ISLAMABAD: An inclusive government in Afghanistan could be a “reliable partner” for the international community, Pakistani Foreign Minister Shah Mahmood Qureshi said on Friday in a meeting with US Deputy Secretary of State Wendy Sherman, urging global partners to continue aid to the war-ravaged country.
Sherman arrived in Islamabad late on Thursday. She is the senior most US diplomat to visit the South Asian nation since President Joe Biden’s administration assumed office in Washington.
The Pakistan government of Prime Minister Imran Khan has encouraged the world to engage Afghanistan’s Taliban and provide economic support, although it has stopped short of backing recognition — a step opposed by the United States.
“We hope that the new setup in Afghanistan will work for peace and stability as well as for the betterment of all Afghan people,” Qureshi’s office said in a statement. “A representative of the Afghan people and a broad-based government can be a reliable partner for the international community.”
The foreign minister urged the international community to provide humanitarian and financial aid to Afghanistan and take “concrete steps to build a sustainable economy to alleviate the suffering of the Afghan people.”
Qureshi also called for a “broad-based, long-term and lasting relationship” with the United States based on economic cooperation and the mutual promotion of peace in the region.
“The process of regular and systematic dialogue between Pakistan and the United States is essential for the promotion of our mutual interests as well as common regional goals,” the foreign minister added.
Sherman also met National Security Adviser Dr.

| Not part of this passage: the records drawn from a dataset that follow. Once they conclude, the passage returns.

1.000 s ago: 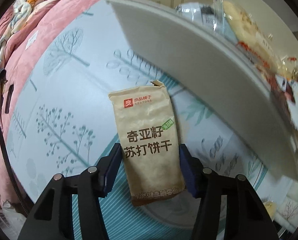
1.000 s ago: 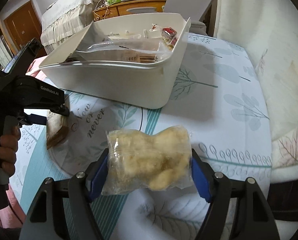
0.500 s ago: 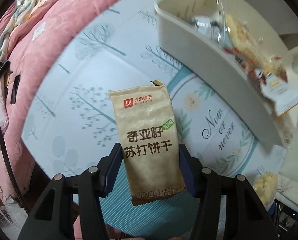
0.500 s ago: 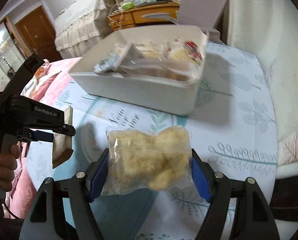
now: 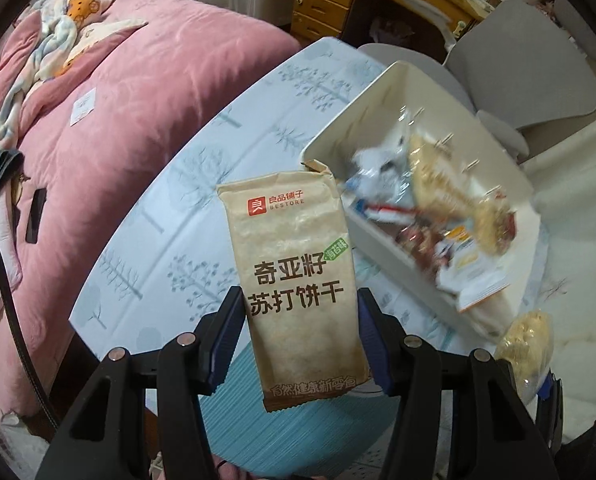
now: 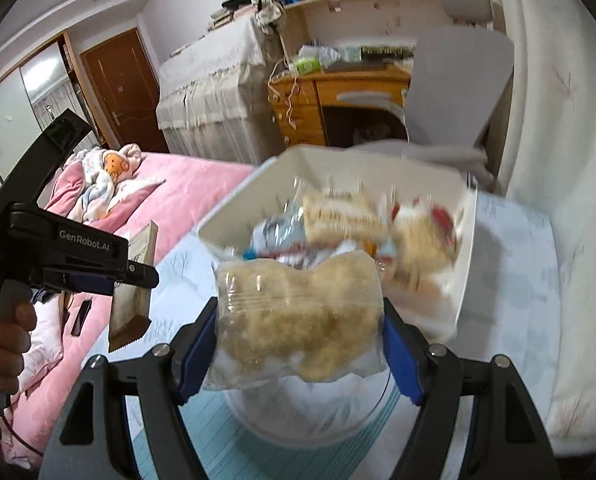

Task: Organize snacks
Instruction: 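Lift and carry the cracker packet and clear bag over the white bin, then open both grippers to drop the cracker packet and clear bag into the bin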

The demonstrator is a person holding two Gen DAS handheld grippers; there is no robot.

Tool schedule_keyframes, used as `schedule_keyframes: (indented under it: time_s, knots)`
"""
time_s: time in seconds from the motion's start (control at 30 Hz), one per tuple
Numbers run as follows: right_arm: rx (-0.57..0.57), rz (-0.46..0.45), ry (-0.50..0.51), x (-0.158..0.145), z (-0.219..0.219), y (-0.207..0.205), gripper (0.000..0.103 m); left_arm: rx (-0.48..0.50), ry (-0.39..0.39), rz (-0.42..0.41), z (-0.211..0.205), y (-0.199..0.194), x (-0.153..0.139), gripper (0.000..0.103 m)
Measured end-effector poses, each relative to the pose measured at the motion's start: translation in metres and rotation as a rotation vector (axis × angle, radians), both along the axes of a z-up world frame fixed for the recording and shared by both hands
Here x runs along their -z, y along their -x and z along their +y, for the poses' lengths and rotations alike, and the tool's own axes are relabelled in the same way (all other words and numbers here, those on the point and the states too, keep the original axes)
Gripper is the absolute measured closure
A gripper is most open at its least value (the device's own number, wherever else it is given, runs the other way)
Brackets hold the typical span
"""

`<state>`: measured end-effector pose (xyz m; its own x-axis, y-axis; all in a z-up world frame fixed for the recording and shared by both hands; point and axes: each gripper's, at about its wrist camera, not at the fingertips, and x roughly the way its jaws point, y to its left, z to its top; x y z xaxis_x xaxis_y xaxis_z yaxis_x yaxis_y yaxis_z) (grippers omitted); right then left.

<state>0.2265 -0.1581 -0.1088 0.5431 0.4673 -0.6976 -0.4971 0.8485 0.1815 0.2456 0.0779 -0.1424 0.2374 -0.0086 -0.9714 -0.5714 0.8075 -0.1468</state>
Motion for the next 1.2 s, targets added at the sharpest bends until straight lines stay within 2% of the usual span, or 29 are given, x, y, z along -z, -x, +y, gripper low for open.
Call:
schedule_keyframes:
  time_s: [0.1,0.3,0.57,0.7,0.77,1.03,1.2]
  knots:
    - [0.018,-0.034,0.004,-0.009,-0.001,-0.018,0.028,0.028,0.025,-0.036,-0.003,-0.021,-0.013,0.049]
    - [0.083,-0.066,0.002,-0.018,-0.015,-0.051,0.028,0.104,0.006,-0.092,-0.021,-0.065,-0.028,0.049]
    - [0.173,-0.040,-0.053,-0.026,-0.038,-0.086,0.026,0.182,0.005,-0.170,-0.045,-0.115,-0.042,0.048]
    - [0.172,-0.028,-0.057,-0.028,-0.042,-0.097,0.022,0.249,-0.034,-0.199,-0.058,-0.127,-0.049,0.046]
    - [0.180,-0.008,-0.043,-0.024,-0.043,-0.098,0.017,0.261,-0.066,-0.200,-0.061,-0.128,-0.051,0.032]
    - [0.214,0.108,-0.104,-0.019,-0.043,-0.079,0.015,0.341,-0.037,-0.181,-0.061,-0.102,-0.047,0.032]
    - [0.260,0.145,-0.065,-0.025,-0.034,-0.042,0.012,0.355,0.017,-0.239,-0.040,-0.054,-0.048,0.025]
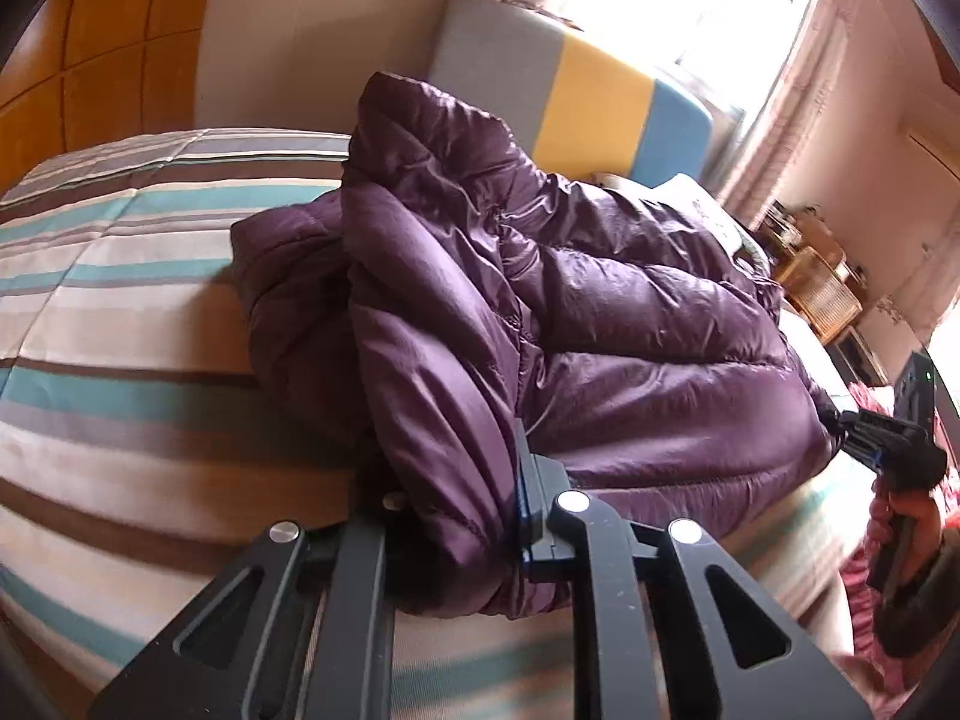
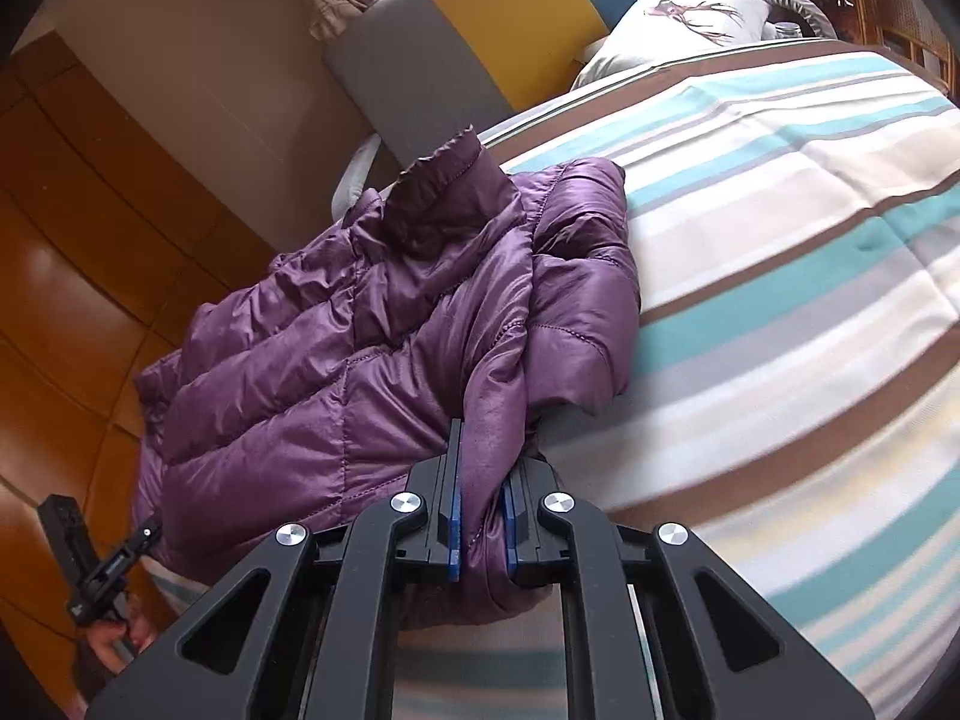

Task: Fold large clothes

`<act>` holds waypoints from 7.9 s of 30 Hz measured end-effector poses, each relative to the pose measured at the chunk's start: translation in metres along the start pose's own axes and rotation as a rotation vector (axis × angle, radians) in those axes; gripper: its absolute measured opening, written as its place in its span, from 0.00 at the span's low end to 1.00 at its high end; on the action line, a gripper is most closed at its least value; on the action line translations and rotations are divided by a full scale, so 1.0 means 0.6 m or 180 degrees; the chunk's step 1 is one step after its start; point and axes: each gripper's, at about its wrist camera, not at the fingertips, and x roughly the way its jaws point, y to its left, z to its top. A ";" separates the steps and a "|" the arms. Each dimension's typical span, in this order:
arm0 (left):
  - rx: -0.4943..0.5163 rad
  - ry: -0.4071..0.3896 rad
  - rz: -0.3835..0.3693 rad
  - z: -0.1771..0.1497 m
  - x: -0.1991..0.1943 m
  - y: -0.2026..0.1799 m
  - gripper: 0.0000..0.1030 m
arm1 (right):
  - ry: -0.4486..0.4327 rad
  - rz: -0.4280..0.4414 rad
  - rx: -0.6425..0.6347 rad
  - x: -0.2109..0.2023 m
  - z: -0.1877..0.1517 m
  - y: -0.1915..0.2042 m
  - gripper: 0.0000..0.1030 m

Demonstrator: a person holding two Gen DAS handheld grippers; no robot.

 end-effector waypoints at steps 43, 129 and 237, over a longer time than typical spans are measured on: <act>0.0381 -0.0218 0.0312 0.162 0.026 -0.176 0.06 | -0.0221 -0.0257 -0.1042 0.019 0.100 0.198 0.04; -0.0028 -0.0045 0.0951 0.194 0.268 -0.142 0.98 | -0.0172 -0.0765 -0.1140 0.292 0.155 0.222 0.61; -0.0610 -0.1190 0.0341 0.099 -0.025 -0.099 0.19 | -0.0003 -0.0343 -0.1305 0.115 -0.093 0.239 0.21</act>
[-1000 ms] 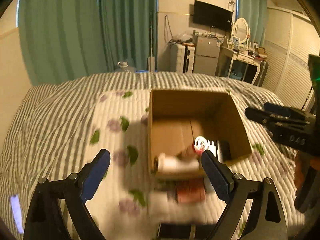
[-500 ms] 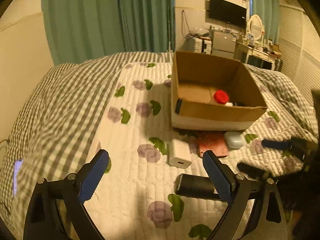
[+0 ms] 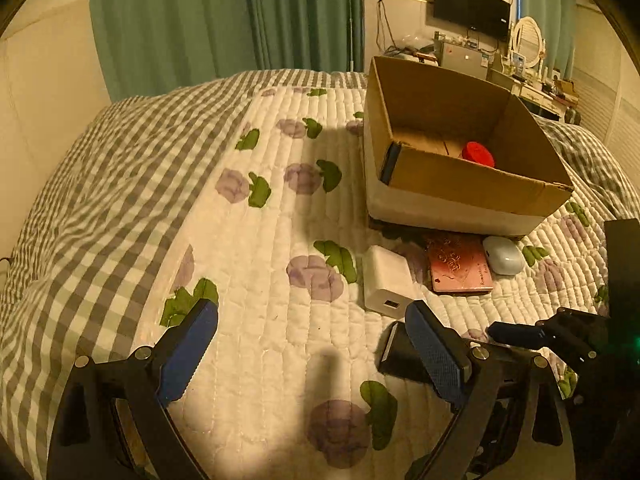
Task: Organize rigid objects
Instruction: 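Grasp the black remote control with the right gripper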
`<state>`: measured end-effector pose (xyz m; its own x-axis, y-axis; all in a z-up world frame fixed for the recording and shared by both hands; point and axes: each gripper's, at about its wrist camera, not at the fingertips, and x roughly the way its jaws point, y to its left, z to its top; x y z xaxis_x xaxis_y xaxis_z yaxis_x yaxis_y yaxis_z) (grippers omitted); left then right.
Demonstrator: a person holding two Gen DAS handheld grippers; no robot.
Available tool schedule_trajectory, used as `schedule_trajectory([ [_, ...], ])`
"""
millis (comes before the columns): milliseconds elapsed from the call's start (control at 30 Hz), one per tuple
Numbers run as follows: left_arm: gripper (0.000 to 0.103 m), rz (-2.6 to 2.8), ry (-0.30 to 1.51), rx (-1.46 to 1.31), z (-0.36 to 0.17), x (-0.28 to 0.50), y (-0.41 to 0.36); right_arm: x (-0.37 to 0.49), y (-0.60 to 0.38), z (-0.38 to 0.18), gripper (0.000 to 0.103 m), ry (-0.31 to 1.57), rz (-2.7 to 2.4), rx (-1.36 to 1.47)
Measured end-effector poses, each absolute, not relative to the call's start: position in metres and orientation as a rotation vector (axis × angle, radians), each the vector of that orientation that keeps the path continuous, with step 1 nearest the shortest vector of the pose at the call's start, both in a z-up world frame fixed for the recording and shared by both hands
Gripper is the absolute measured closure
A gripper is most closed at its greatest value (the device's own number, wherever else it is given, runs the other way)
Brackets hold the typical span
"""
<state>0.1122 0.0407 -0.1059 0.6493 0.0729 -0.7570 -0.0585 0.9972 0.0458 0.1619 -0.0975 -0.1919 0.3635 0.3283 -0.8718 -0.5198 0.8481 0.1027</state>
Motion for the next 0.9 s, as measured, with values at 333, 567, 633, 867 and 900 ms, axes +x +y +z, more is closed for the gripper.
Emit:
schedule_trajectory([
  [333, 0.007, 0.080, 0.872, 0.009, -0.103, 0.107, 0.039, 0.155, -0.096, -0.191, 0.045, 1.054, 0.556, -0.254],
  [567, 0.007, 0.073, 0.900, 0.037, -0.102, 0.104, 0.030, 0.152, -0.129, -0.165, 0.075, 0.915, 0.424, -0.127],
  [633, 0.007, 0.068, 0.914, 0.051, -0.103, 0.106, 0.025, 0.153, -0.143, -0.156, 0.090, 0.877, 0.382, -0.087],
  [867, 0.007, 0.023, 0.944, 0.078, -0.108, 0.123, 0.000, 0.164, -0.166, -0.156, 0.103, 0.919, 0.386, 0.041],
  [900, 0.007, 0.027, 0.947, 0.087, -0.110, 0.126, -0.002, 0.166, -0.168, -0.157, 0.102, 0.918, 0.390, 0.055],
])
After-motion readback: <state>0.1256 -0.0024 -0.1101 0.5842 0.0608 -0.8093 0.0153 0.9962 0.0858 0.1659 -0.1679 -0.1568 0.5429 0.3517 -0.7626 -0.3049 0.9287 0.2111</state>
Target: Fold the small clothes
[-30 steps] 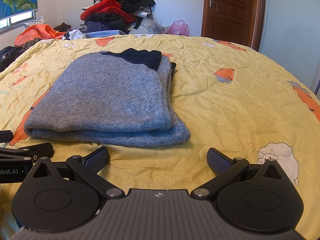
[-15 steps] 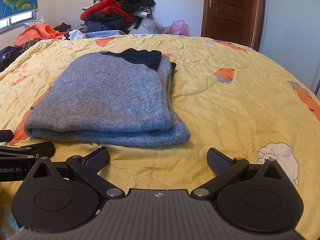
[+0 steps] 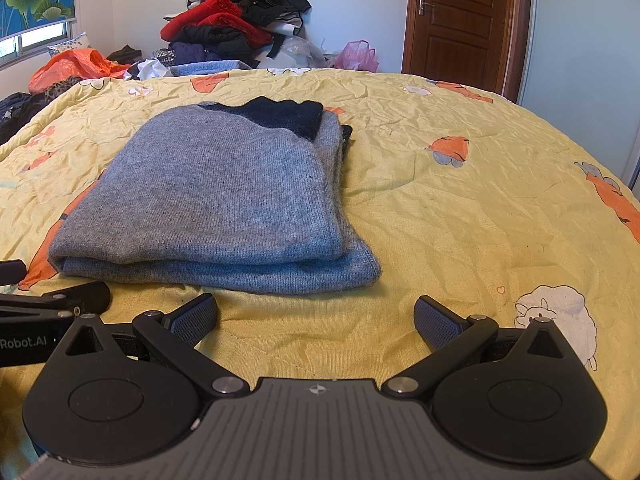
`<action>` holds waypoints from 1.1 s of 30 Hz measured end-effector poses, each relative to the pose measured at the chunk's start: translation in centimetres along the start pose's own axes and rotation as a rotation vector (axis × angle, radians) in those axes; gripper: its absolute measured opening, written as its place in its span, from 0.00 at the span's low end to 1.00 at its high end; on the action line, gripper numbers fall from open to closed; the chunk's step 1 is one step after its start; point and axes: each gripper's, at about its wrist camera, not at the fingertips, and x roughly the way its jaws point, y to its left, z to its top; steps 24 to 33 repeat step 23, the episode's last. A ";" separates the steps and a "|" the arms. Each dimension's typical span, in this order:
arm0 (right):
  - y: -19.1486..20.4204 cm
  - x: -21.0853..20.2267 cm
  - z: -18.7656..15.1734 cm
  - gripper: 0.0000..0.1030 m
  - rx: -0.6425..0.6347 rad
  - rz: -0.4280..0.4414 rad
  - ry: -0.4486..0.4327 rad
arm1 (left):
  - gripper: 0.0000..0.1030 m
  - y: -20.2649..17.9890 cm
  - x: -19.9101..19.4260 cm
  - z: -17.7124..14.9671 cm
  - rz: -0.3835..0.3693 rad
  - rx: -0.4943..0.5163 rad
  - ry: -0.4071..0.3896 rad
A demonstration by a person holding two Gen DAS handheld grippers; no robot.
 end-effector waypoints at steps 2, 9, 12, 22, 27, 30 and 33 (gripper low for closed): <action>0.0 0.0 0.0 1.00 0.000 0.000 0.000 | 1.00 0.1 -0.1 0.3 -0.013 0.002 0.025; 0.0 0.0 0.0 1.00 0.000 0.000 0.000 | 1.00 1.8 -1.1 1.5 -0.086 -0.122 0.058; 0.0 0.0 0.0 1.00 0.000 0.000 0.000 | 1.00 2.3 -1.6 1.8 -0.097 -0.149 0.045; 0.0 0.0 0.0 1.00 0.001 0.001 0.001 | 1.00 3.6 -4.3 2.2 -0.051 -0.086 -0.084; 0.0 0.0 0.0 1.00 0.001 0.002 0.001 | 1.00 4.0 -4.3 2.4 -0.024 -0.075 -0.101; 0.0 0.0 0.0 1.00 0.001 0.002 0.001 | 1.00 4.0 -4.3 2.4 -0.024 -0.075 -0.101; 0.0 0.0 0.0 1.00 0.001 0.002 0.001 | 1.00 4.0 -4.3 2.4 -0.024 -0.075 -0.101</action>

Moeed Yusuf in Islamabad for talks focusing mostly on neighboring Afghanistan, Yusuf’s office said in a statement on Friday, with the Pakistani official saying the world needed to engage with the Taliban government.
“Pak-US delegations discuss bilateral issues and the changing situation in the region,” the statement said. “The meeting focused on economic cooperation, trade and security in the region and Afghanistan was discussed.”
Yusuf said the international community needed to “talk and liaise with Afghanistan’s new interim government.”
Sherman had called for Pakistan to take action against all radical groups ahead of her visit to Islamabad, which has sought reconciliation with militants both at home and in Afghanistan.
PM Khan, a longtime critic of US military campaigns, said in a recent interview that his government had opened talks with the indigenous Pakistani Taliban about laying down arms.
“We seek a strong partnership with Pakistan on counterterrorism and we expect sustained action against all militant and terrorist groups without distinction,” Sherman told reporters ahead of her trip to Pakistan.
“Both of our countries have suffered terribly from the scourge of terrorism and we look forward to cooperative efforts to eliminate all regional and global terrorist threats.”
Sherman has previously also praised Pakistan’s calls for an inclusive government in Afghanistan.
“We look to Pakistan to play a critical role in enabling that outcome,” she told media.
Pakistan, a Cold War ally of the United States, was one of only three nations to recognize the Taliban’s hard-line 1996-2001 regime but quickly backed the US-led war to oust them after the September 11, 2001 attacks.